Conselheiros federais ainda reclamam que seus apontamentos não são considerados em reuniões deliberativas com o ministério. A última crítica pública do CFM sobre falta de diálogo foi publicada na sexta-feira, em que o órgão reclama de decreto que define nova composição para a Comissão Nacional de Residência Médica (CNRM), responsável pela supervisão dos programas de residência médica no país.
No texto, o CFM define o decreto como “uma nova ameaça para a medicina brasileira” e uma “manobra conduzida sem diálogo e de modo unilateral”. O motivo é a redução de dois para um o número de representantes de cada entidade médica no CNRM. Agora, o grupo será constituído por três representantes do Ministério da Educação e três do Ministério da Saúde, além de representantes da Ebserh e de entidades médicas.
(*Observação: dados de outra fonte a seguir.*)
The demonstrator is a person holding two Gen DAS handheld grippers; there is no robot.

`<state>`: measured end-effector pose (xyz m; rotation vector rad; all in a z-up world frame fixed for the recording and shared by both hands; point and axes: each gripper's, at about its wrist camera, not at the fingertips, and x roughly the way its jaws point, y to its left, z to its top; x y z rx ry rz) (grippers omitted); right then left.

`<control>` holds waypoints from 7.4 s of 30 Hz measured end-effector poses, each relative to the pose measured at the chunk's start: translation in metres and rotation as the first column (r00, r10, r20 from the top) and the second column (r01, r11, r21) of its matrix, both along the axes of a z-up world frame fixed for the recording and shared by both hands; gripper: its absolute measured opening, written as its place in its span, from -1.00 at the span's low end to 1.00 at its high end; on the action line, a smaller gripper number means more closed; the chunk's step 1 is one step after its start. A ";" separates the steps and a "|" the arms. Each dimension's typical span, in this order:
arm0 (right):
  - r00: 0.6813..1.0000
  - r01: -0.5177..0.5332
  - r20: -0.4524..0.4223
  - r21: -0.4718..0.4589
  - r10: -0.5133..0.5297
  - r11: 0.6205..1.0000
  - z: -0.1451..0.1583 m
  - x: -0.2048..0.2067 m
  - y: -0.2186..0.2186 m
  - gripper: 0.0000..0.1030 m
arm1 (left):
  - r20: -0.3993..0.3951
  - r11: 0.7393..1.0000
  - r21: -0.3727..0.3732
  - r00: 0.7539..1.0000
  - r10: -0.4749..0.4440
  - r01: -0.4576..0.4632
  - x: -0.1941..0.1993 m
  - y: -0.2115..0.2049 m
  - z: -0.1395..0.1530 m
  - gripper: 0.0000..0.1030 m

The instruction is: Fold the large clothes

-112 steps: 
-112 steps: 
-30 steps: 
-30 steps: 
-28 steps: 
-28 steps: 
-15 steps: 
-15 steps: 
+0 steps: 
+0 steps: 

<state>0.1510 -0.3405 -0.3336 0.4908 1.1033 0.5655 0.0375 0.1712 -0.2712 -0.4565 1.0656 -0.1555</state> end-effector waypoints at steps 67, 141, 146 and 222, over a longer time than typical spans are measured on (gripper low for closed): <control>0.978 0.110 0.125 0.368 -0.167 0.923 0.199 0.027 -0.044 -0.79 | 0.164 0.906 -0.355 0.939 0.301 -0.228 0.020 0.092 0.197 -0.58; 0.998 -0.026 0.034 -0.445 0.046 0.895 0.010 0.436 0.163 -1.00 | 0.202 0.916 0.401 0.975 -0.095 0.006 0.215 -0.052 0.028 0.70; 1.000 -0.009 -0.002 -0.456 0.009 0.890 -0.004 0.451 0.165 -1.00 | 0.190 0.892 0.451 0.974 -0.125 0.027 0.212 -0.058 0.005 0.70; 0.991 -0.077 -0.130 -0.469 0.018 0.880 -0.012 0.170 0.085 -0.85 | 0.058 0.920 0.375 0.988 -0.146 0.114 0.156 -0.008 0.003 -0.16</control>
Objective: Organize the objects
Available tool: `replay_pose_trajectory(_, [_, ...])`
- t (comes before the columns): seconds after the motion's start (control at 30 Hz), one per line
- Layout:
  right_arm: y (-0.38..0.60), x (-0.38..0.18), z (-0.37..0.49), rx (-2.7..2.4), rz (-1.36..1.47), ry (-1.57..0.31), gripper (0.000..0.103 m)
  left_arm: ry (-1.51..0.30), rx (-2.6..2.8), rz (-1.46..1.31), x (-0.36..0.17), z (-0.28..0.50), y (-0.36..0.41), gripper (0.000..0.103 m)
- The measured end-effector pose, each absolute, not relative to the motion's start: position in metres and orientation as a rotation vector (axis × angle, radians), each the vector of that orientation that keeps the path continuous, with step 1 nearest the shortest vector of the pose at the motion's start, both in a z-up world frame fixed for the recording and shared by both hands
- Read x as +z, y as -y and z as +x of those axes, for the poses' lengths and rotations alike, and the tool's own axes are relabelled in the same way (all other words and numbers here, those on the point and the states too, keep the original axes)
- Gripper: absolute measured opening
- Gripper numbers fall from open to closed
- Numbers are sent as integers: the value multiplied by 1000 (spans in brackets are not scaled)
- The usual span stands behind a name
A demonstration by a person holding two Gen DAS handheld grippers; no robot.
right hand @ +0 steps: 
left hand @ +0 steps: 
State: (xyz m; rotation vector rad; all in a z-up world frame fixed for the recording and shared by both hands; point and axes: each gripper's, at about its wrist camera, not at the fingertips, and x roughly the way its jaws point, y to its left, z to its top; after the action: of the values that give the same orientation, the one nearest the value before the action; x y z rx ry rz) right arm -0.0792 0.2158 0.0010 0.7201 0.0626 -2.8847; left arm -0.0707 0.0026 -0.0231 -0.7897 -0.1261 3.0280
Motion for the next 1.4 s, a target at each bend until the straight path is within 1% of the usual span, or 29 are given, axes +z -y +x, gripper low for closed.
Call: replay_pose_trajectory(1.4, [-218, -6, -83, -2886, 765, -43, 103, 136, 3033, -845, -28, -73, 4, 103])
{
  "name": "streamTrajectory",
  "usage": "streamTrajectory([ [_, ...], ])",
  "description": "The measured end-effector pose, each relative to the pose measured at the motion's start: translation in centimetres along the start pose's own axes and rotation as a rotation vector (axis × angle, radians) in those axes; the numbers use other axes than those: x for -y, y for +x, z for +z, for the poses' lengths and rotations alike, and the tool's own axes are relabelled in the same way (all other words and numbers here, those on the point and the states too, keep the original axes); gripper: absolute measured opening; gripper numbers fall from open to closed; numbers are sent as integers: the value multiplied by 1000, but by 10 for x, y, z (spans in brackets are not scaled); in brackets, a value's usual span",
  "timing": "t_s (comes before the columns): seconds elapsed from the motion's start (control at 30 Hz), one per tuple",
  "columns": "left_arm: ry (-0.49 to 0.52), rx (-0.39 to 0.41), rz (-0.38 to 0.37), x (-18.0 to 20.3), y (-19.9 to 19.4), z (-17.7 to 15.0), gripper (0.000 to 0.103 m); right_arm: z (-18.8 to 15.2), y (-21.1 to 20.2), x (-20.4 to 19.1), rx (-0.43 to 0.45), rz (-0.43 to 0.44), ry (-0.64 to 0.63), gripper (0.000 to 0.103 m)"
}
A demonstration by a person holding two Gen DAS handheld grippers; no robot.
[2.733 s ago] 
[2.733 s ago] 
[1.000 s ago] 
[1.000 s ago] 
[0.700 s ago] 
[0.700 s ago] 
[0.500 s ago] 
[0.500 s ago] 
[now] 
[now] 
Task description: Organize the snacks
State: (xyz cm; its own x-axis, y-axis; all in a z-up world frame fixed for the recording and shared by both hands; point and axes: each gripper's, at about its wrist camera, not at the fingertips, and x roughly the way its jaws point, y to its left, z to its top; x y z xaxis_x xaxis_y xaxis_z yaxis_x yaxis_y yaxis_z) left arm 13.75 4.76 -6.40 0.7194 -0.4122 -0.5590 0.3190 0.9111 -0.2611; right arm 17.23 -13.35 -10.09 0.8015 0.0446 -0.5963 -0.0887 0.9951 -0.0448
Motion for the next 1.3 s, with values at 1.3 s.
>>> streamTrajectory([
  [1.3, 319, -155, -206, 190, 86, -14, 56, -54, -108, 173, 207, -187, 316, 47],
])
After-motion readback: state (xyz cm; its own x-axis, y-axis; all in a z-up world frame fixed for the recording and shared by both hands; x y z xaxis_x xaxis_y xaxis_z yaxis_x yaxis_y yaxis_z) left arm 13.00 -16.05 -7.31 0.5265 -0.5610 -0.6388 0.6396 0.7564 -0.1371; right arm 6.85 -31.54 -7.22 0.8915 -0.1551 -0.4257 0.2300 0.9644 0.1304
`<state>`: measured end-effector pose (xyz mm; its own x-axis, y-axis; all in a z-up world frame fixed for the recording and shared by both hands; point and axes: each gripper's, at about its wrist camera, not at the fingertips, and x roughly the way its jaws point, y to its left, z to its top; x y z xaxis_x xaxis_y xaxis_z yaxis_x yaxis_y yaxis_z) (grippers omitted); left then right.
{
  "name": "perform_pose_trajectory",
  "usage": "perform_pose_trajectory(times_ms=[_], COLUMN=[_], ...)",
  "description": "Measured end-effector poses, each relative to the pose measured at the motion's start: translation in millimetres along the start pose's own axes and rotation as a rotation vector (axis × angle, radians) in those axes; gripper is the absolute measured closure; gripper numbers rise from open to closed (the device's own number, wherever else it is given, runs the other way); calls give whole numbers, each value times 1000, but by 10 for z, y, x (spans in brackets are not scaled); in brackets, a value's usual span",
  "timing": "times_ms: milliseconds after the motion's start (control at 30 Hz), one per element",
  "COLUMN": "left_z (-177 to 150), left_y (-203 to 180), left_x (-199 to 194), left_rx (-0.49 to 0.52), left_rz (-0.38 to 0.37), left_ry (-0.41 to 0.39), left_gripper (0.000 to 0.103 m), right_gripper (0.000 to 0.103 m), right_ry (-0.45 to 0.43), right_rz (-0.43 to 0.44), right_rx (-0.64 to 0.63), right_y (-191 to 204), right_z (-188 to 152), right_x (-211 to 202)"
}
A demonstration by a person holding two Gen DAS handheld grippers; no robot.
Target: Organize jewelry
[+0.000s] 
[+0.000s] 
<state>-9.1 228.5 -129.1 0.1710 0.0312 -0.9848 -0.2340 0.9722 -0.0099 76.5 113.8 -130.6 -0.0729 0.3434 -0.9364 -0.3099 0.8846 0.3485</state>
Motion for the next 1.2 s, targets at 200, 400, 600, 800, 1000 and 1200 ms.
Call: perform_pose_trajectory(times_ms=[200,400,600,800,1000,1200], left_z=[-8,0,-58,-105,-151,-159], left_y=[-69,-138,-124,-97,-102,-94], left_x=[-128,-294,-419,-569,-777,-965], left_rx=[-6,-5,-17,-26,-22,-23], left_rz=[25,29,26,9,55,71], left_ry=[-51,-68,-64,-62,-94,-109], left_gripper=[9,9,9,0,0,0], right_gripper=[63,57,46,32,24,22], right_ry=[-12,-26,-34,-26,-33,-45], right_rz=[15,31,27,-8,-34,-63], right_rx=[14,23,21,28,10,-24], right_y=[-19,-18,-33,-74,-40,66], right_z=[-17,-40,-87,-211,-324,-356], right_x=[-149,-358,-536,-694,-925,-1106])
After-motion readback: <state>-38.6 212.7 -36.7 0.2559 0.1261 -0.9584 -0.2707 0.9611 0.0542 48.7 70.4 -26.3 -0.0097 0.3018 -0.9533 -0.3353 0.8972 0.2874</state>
“A CNRM passou a contar com o dobro de representantes dos interesses do Palácio do Planalto”, aponta o CFM.
Pesquisa
Em janeiro deste ano, outro movimento do CFM gerou críticas por entidades médicas e desagradou a cúpula do Ministério da Saúde de Lula. A autarquia lançou uma pesquisa de opinião perguntando aos médicos se consideravam necessária a vacinação obrigatória contra a Covid-19 em crianças de 6 meses a 4 anos e 11 meses, após o governo decidir pela obrigatoriedade.
Conforme a entidade, a enquete buscava “compreender o posicionamento da classe médica” sobre a imunização da faixa etária. medida, contudo, foi vista como uma contestação à decisão do ministério.
Por vezes, as divergências entre o CFM e o ministério afetam a prestação de serviços no SUS — no início do mês, o conselho proibiu os médicos de realizarem o procedimento de assistolia fetal, sob risco de um processo por infração ética e ter o registro suspenso, mesmo que a prática não seja desestimulada pelo ministério ou seja proibida pelo Código Penal.
Assistolia fetal é o método usado pelos profissionais de saúde nos casos de abortos previstos em lei, como em estupro, principalmente no estágio avançado da gestação. A proibição foi contestada pela Justiça Federal, que suspendeu a resolução na quinta-feira alegando falta de competência do conselho “para criar restrição”.